PROBLEM TO WORK ON>
Restate word for word the lines below from the one that has "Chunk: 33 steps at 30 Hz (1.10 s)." through the one that has "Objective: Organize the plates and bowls", keeping both and dropping all pictures.

[[ TASK INPUT, beginning ]]

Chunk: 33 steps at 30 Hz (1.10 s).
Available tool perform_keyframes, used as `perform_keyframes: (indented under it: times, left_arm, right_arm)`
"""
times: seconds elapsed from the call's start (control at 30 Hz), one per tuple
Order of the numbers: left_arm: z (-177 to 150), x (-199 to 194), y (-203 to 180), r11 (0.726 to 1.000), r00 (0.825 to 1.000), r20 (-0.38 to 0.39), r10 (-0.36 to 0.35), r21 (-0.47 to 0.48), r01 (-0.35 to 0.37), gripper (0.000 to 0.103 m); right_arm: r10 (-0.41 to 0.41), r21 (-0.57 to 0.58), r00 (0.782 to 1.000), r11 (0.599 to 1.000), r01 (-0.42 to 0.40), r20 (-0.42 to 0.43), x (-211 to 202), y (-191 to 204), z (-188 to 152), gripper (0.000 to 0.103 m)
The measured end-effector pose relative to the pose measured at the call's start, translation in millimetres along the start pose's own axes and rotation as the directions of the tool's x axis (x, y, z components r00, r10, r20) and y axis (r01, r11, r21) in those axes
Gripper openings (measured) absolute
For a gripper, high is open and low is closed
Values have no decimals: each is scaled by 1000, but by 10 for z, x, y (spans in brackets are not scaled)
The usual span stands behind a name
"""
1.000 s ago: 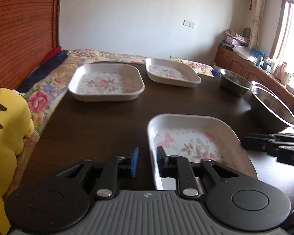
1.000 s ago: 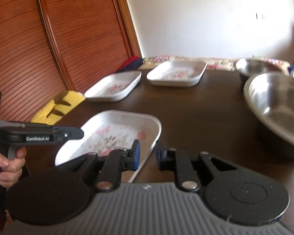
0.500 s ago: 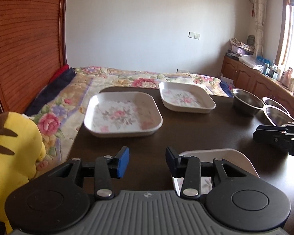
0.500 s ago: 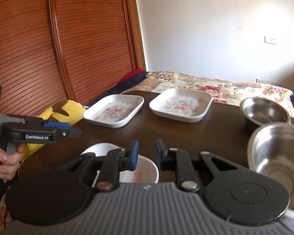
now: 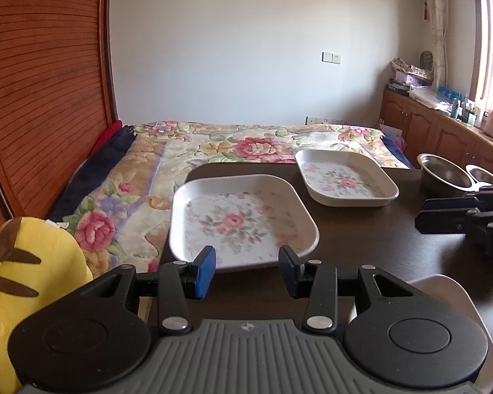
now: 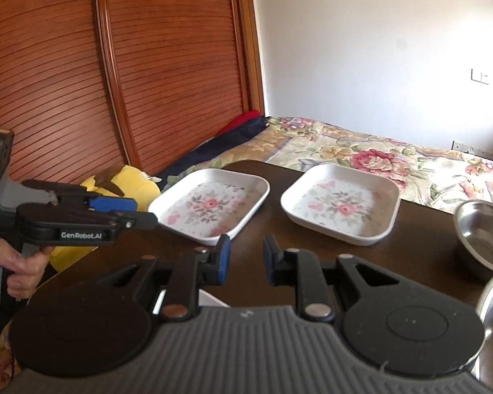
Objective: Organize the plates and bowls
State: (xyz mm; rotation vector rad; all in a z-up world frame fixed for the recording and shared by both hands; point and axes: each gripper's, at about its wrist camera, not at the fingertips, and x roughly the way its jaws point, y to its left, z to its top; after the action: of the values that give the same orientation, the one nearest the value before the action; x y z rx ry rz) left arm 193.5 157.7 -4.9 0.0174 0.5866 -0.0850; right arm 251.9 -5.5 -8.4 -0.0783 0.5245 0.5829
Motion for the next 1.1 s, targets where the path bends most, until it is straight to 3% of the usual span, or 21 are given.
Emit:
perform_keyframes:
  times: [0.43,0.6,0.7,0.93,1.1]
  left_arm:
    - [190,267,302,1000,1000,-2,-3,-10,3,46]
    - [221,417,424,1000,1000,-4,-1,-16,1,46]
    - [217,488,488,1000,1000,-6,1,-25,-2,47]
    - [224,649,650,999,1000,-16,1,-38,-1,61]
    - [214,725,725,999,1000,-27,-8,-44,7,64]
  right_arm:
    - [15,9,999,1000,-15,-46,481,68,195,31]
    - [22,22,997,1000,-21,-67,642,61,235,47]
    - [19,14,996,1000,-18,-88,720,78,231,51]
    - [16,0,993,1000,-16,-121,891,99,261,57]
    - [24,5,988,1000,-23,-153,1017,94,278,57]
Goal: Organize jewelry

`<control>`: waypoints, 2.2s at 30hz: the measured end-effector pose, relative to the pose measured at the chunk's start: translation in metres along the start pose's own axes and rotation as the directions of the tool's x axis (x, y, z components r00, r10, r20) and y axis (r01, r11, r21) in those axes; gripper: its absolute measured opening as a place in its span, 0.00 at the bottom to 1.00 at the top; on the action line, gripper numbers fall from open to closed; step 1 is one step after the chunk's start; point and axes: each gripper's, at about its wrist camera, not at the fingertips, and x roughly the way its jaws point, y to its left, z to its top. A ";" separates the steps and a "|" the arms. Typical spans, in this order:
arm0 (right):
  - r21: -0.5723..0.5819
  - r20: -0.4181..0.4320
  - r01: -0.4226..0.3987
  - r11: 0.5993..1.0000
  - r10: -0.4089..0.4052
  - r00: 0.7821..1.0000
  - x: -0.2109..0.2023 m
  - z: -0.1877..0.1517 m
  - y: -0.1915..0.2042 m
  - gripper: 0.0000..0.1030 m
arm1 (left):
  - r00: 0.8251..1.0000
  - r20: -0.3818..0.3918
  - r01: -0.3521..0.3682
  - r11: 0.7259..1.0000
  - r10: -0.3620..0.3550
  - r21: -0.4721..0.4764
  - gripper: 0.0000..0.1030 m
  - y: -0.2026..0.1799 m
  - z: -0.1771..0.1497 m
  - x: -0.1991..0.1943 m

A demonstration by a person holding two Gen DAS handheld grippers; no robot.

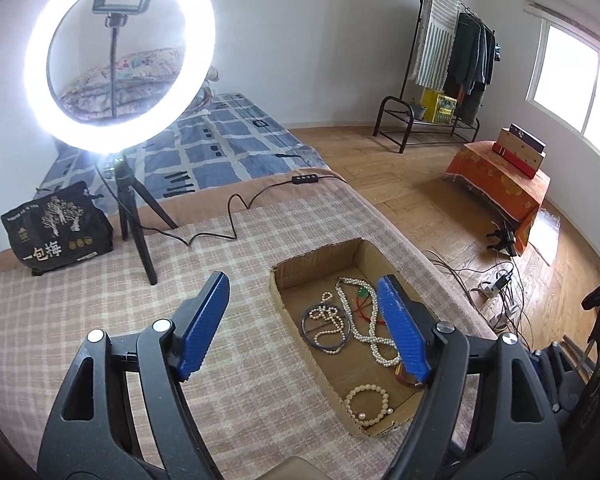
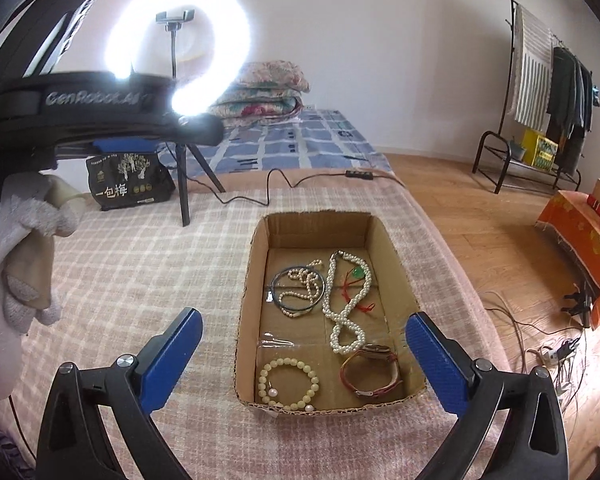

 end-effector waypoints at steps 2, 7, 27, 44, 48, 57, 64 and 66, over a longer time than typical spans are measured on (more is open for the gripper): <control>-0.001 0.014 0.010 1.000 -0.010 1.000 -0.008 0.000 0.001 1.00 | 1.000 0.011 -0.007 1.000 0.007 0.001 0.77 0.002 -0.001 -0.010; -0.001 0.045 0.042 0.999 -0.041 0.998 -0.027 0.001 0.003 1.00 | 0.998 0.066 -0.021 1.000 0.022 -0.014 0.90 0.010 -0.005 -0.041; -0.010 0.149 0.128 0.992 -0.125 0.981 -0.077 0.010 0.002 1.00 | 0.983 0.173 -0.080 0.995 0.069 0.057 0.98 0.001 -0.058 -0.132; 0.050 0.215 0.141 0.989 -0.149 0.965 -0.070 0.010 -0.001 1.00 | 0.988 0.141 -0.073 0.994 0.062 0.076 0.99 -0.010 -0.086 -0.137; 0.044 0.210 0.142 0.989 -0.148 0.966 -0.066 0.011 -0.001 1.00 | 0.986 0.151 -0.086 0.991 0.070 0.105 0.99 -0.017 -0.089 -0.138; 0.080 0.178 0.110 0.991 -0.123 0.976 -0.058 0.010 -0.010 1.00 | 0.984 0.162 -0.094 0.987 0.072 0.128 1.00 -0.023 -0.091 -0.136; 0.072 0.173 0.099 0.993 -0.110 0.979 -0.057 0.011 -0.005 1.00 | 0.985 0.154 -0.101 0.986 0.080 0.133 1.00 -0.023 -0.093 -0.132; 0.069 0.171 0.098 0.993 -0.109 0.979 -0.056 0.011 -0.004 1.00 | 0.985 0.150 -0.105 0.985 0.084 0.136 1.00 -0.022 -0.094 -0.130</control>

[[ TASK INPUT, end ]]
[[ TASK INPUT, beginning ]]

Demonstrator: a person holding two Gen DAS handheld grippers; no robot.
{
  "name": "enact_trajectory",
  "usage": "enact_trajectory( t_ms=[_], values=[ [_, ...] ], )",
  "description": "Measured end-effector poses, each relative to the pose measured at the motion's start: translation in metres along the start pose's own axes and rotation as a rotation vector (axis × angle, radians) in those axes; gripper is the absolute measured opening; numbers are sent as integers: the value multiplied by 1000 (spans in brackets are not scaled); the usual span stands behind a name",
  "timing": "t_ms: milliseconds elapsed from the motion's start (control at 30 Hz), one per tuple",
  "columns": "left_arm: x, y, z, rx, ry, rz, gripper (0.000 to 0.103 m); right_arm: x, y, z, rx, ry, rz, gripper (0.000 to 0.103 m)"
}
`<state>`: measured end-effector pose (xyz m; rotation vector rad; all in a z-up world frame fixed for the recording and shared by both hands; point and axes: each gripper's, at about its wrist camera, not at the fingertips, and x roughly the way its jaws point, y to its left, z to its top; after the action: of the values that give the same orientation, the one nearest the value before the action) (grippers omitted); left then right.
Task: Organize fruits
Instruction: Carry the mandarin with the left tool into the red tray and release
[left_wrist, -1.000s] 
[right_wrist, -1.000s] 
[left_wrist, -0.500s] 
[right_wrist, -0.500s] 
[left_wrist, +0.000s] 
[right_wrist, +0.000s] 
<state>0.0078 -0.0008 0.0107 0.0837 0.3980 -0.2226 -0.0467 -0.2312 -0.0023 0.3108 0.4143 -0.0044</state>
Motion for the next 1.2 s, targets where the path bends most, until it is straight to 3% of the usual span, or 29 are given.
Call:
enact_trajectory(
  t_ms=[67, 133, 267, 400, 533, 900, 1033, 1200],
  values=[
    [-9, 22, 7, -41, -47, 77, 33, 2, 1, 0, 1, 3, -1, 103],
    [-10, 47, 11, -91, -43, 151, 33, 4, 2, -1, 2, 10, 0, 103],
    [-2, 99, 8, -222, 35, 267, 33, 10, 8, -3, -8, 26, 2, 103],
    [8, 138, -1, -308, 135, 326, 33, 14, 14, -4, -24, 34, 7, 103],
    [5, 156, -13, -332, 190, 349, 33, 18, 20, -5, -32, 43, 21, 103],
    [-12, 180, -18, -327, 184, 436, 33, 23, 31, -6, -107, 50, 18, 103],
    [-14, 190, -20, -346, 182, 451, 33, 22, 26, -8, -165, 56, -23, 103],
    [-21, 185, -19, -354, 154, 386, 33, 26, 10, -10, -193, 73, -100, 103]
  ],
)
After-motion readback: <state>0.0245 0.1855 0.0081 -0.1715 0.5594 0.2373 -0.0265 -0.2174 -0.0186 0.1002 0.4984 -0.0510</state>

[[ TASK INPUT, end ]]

RESULT OF THE TASK>
Chunk: 33 steps at 30 Hz (1.10 s).
Available tool perform_keyframes, used as `perform_keyframes: (indented under it: times, left_arm, right_arm)`
"""
times: seconds elapsed from the call's start (control at 30 Hz), one per tuple
Order of the numbers: left_arm: z (-177 to 150), x (-199 to 194), y (-203 to 180), r11 (0.726 to 1.000), r00 (0.825 to 1.000), r20 (-0.38 to 0.39), r10 (-0.36 to 0.35), r21 (-0.47 to 0.48), r01 (-0.35 to 0.37), gripper (0.000 to 0.103 m); right_arm: r10 (-0.41 to 0.41), r21 (-0.57 to 0.58), r00 (0.782 to 1.000), r11 (0.599 to 1.000), r01 (-0.42 to 0.40), r20 (-0.42 to 0.43), x (-211 to 202), y (-191 to 204), z (-188 to 152), gripper (0.000 to 0.103 m)
The measured end-effector pose relative to the pose measured at the call's start, translation in millimetres along the start pose's own axes and rotation as the directions of the tool's x axis (x, y, z components r00, r10, r20) and y axis (r01, r11, r21) in those axes
Gripper openings (measured) absolute
For a gripper, high is open and low is closed
Values have no decimals: each is scaled by 1000, but by 10 for z, x, y (spans in brackets are not scaled)
The usual span stands behind a name
"""
1.000 s ago: 
1.000 s ago: 
0.500 s ago: 
0.500 s ago: 
now: 
now: 
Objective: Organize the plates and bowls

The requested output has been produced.